Extracted information:
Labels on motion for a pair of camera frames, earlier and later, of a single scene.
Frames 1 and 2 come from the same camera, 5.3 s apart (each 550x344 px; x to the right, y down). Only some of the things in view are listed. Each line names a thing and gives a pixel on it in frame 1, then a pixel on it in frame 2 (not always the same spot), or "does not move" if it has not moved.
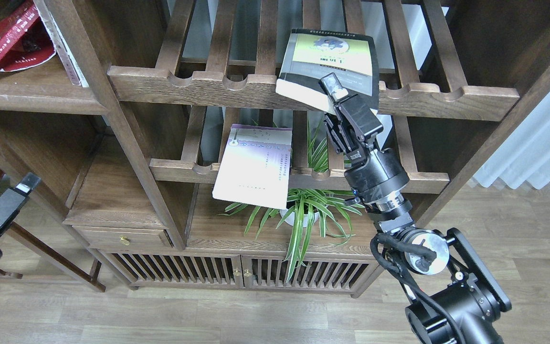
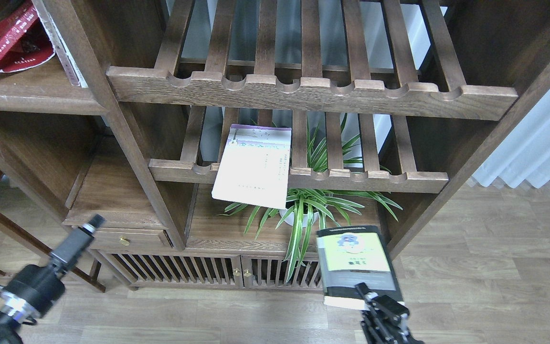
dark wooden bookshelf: x=200 y=154 does not move
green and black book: x=351 y=58 → x=350 y=256
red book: x=23 y=39 does not move
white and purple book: x=255 y=166 does not move
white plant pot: x=291 y=219 does not move
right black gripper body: x=377 y=177 → x=384 y=319
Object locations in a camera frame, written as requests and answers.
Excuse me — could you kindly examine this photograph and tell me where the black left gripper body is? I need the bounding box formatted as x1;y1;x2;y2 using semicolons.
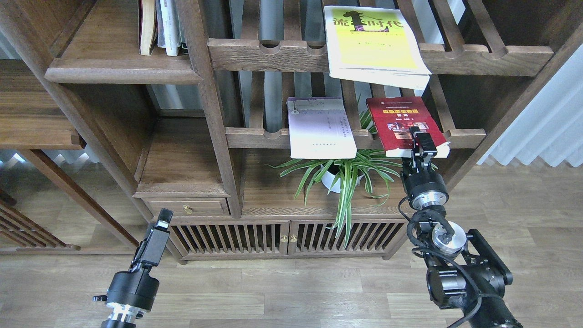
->
107;225;169;313

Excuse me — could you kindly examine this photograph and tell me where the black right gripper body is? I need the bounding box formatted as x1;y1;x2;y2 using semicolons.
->
400;133;449;205

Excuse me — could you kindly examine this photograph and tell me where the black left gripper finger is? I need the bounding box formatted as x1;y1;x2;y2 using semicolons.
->
155;208;174;230

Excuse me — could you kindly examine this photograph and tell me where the red cover book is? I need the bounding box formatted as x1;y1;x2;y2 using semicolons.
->
366;96;450;158

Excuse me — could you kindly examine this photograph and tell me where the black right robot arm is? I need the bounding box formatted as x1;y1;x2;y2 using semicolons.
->
400;127;521;328

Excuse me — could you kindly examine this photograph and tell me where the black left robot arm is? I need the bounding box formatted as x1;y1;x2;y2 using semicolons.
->
93;208;173;328

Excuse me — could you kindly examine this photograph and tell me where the wooden side shelf unit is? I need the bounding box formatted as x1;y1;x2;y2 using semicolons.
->
1;59;144;255

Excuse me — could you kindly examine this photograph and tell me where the brass drawer knob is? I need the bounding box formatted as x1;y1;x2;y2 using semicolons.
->
183;204;193;215

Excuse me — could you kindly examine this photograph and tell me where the green spider plant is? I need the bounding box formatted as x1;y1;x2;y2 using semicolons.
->
279;109;403;247

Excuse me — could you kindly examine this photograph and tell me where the white plant pot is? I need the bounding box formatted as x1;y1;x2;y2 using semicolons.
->
321;164;364;193

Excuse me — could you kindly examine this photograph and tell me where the yellow cover book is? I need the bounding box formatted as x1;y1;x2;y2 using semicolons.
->
323;5;430;90

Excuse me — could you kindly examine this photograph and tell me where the pale purple book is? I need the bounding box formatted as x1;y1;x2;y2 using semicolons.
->
286;97;357;159

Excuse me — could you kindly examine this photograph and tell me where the dark wooden bookshelf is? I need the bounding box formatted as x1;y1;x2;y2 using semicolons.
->
1;0;582;260

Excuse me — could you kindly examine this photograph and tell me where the white curtain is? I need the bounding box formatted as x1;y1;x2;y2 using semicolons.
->
478;46;583;167

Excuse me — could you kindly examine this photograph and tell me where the green spine upright book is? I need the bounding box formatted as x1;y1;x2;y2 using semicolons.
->
179;27;188;54

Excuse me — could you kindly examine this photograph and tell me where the tan spine upright book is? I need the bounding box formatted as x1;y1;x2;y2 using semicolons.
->
138;0;158;56

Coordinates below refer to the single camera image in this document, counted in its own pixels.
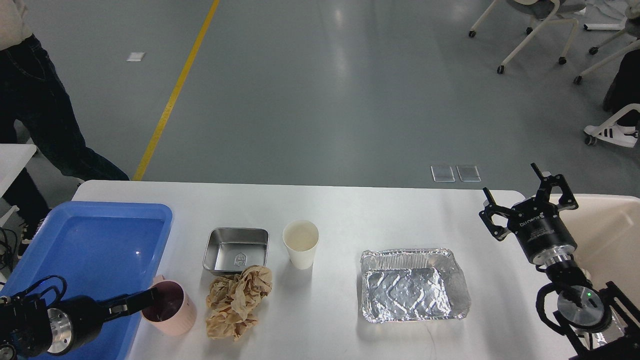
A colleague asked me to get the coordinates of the clear floor plate right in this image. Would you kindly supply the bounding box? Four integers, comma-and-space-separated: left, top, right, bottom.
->
455, 164, 482, 182

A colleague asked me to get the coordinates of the clear floor plate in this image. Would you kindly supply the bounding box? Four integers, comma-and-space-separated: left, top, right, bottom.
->
430, 164, 456, 183
455, 164, 482, 182

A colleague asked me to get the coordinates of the white paper cup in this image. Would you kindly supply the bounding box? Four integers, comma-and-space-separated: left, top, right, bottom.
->
282, 219, 320, 270

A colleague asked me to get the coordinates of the cream plastic bin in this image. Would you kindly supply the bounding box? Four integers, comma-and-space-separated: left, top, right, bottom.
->
558, 194, 640, 306

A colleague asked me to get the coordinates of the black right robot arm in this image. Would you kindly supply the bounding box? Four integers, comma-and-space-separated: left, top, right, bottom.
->
478, 163, 640, 360

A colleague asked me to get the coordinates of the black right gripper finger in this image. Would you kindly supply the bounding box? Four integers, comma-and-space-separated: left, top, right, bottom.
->
479, 187, 516, 242
530, 162, 579, 211

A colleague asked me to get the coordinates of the person in beige sweater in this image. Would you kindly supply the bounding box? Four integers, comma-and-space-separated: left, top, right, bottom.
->
0, 0, 131, 251

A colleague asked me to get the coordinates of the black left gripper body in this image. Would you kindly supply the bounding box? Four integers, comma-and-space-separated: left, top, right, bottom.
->
47, 296, 105, 356

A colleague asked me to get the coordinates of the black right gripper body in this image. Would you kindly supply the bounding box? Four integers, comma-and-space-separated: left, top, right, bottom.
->
507, 199, 578, 265

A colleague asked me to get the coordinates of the white office chair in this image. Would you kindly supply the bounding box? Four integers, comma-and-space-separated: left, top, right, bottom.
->
573, 15, 640, 85
496, 0, 586, 75

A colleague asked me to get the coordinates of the white sneaker with stripes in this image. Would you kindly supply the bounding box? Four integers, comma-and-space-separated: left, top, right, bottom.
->
583, 124, 639, 148

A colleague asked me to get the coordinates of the clear floor plate left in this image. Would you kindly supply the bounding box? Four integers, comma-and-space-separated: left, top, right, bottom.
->
430, 164, 456, 183

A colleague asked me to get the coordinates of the blue plastic tray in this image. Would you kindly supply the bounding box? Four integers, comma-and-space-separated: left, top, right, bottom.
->
0, 201, 173, 360

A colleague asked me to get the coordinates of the stainless steel square tray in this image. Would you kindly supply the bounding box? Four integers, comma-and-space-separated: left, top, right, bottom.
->
202, 227, 269, 276

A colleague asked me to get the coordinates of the pink plastic mug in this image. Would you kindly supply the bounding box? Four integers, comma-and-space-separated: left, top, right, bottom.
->
141, 275, 197, 337

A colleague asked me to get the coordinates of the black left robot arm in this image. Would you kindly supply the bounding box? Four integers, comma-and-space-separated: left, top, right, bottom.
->
0, 275, 161, 360

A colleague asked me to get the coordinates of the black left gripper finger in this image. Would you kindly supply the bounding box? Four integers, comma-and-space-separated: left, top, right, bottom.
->
100, 287, 160, 321

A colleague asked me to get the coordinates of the small white side table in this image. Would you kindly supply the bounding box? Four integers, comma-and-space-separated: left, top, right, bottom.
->
0, 143, 37, 196

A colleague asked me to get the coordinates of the aluminium foil tray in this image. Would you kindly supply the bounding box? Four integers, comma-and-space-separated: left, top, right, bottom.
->
359, 248, 472, 324

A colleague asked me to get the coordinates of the crumpled brown paper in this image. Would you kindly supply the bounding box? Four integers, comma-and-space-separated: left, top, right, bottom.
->
205, 265, 273, 341

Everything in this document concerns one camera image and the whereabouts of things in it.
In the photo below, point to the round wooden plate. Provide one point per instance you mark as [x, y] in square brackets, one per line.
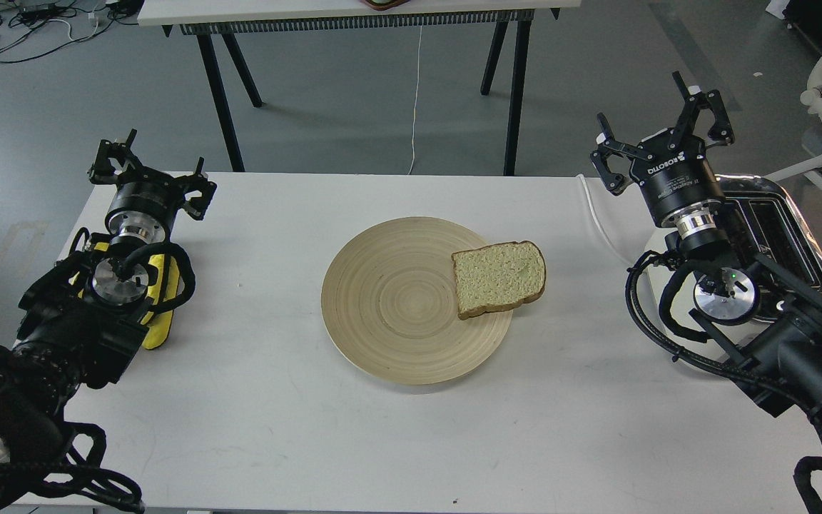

Exercise aim: Scan the records for the word "does". Copy each line where it turns up.

Result:
Frames 1 and 2 come from the same camera, 5.3 s apart (each 550x344 px; x to the right, y down). Only some of the things in view are listed. Each line names a thing and gives a pixel on it in frame 1, then a pixel on it in frame 2 (not always the same spot), or "does not move" if it has not moved.
dark wooden bookshelf: x=200 y=154 does not move
red book: x=23 y=39 does not move
white and purple book: x=255 y=166 does not move
white plant pot: x=291 y=219 does not move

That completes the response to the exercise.